▶ _WHAT YOU ARE ASKED TO DO_: Starting with the line that contains "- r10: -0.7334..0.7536", copy every remaining line of the data below exactly, the last one included.
** Opening SOURCE RECORDS block **
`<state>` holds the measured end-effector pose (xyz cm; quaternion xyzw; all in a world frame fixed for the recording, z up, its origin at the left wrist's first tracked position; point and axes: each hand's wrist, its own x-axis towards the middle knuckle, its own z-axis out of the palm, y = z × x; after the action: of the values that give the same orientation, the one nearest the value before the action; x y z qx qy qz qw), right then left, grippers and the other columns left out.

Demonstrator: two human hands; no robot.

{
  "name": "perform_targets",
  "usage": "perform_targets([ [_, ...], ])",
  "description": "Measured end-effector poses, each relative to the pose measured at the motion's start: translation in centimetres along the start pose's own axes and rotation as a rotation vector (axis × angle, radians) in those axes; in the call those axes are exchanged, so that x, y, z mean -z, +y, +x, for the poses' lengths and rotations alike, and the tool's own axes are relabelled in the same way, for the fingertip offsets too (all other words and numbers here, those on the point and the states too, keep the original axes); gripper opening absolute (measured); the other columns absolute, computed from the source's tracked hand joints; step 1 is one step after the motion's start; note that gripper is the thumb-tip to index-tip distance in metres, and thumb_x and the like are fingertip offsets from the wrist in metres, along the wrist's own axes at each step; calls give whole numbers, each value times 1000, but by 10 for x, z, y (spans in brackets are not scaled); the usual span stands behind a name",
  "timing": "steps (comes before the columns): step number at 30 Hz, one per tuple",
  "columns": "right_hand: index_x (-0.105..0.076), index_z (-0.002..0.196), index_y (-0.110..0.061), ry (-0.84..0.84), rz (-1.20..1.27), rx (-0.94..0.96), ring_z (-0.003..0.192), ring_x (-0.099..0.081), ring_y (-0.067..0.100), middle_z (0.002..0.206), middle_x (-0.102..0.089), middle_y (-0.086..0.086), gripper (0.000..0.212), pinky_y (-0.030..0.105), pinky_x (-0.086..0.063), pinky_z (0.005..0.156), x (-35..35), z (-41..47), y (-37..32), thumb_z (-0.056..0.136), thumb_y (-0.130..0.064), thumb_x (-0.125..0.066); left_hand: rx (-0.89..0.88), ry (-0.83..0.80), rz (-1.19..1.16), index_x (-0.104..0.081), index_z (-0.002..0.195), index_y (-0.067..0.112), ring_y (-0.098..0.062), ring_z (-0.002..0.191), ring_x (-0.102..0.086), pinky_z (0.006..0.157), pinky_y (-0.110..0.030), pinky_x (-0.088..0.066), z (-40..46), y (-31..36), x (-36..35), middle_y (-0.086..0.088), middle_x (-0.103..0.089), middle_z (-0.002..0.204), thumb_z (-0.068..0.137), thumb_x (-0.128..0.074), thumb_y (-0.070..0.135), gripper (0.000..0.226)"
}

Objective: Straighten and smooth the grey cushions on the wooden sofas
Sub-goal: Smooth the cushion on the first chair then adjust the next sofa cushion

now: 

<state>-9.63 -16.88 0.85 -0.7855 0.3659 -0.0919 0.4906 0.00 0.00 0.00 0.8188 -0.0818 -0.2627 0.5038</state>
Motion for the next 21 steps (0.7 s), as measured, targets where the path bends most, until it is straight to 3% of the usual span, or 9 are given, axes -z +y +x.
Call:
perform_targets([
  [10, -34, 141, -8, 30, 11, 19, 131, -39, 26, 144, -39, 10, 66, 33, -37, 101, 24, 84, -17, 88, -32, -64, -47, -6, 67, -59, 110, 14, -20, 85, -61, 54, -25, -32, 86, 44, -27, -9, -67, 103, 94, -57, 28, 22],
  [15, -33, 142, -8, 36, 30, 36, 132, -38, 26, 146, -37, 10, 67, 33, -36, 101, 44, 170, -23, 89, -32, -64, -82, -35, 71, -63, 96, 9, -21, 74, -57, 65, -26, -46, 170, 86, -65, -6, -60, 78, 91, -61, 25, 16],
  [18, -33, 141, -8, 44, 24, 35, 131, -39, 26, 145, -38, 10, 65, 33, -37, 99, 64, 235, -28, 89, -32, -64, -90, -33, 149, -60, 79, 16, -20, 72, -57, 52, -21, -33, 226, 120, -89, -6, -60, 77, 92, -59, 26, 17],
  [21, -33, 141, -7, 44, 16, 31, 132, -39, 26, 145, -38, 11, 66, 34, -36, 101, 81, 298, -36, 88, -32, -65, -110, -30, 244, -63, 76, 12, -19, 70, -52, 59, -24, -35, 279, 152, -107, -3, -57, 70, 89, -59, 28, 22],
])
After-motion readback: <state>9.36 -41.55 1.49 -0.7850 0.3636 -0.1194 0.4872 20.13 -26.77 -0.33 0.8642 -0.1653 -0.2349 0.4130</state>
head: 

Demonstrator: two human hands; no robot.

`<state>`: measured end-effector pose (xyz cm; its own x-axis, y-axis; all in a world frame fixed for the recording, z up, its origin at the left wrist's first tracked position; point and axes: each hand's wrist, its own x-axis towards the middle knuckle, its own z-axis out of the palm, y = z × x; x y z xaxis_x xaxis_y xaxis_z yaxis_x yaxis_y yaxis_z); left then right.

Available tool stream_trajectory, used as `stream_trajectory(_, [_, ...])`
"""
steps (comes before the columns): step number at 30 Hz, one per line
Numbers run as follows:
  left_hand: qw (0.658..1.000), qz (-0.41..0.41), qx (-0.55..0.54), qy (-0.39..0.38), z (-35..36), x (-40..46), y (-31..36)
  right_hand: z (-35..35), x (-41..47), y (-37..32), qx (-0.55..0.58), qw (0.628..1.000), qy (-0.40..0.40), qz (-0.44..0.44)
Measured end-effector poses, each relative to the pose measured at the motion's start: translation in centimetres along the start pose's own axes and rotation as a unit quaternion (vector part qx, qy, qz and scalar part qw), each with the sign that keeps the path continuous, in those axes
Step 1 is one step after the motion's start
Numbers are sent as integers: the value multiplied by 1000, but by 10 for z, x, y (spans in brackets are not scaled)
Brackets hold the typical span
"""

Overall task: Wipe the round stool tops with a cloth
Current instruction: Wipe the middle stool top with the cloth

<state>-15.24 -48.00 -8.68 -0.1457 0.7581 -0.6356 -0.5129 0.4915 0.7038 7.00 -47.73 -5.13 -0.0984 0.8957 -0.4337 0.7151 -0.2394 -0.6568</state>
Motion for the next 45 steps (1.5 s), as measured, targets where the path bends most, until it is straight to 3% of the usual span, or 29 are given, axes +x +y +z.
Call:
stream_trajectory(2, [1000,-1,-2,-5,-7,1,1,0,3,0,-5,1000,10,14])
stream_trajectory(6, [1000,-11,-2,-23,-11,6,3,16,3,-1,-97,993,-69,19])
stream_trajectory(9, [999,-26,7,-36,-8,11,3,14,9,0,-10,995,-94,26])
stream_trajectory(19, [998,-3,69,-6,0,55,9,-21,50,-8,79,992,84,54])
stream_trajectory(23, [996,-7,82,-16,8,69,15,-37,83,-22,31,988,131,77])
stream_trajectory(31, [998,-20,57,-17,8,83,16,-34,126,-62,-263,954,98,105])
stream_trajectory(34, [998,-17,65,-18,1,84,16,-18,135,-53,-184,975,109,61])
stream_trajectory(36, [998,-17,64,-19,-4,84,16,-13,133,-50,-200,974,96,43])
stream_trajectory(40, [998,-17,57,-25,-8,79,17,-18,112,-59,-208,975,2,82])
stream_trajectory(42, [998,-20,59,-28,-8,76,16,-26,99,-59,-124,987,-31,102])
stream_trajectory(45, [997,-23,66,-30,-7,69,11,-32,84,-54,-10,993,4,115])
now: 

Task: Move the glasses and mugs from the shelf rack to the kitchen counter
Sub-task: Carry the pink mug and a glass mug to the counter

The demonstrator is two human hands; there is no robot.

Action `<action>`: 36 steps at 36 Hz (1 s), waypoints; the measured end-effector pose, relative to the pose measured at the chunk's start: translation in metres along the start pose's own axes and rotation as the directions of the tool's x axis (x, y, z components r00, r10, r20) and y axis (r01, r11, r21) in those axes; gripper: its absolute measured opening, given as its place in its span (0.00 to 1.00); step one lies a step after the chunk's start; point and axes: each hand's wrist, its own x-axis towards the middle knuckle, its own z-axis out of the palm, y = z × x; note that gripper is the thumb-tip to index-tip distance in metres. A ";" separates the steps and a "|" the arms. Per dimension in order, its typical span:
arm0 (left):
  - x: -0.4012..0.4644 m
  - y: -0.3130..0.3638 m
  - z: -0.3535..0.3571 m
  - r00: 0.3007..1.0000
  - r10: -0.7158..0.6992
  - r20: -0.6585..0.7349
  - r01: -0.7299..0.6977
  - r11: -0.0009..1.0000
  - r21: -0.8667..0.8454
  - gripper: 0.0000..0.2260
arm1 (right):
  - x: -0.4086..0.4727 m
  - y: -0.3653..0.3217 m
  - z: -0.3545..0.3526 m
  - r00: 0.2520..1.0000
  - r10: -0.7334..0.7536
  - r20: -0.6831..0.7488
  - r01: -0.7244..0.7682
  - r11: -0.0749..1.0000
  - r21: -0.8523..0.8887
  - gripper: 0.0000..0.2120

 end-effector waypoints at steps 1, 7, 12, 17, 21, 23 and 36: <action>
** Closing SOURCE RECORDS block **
▶ _RESPONSE TO THIS TASK_:
  - r10: -0.7334..0.7536
  - r20: -0.6831..0.7488
  - r01: -0.7244..0.7682
  - r11: -0.0749..1.0000
  - r21: -0.8523..0.8887
  - gripper: 0.0000..0.2120

 end-effector waypoints at steps 1, 7, 12, 17, 21, 23 and 36: <action>

The output contains the complete answer to the exercise.